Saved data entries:
#####
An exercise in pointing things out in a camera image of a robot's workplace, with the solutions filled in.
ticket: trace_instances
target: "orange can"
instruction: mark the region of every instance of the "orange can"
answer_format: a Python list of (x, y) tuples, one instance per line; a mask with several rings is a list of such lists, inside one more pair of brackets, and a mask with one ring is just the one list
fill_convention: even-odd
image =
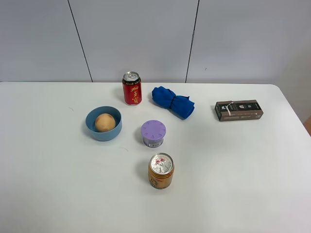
#####
What you are asked to do: Reproduce every record above exactly, omitting the pictures.

The answer:
An exercise in pointing things out in a camera image of a robot's workplace, with the solutions filled in.
ticket: trace_instances
target: "orange can"
instruction: mark the region of every instance of the "orange can"
answer_format: a Python list of (x, y) tuples, one instance per line; a mask with several rings is a list of such lists, inside one more pair of brackets, and a mask with one ring is just the one list
fill_convention: even-odd
image =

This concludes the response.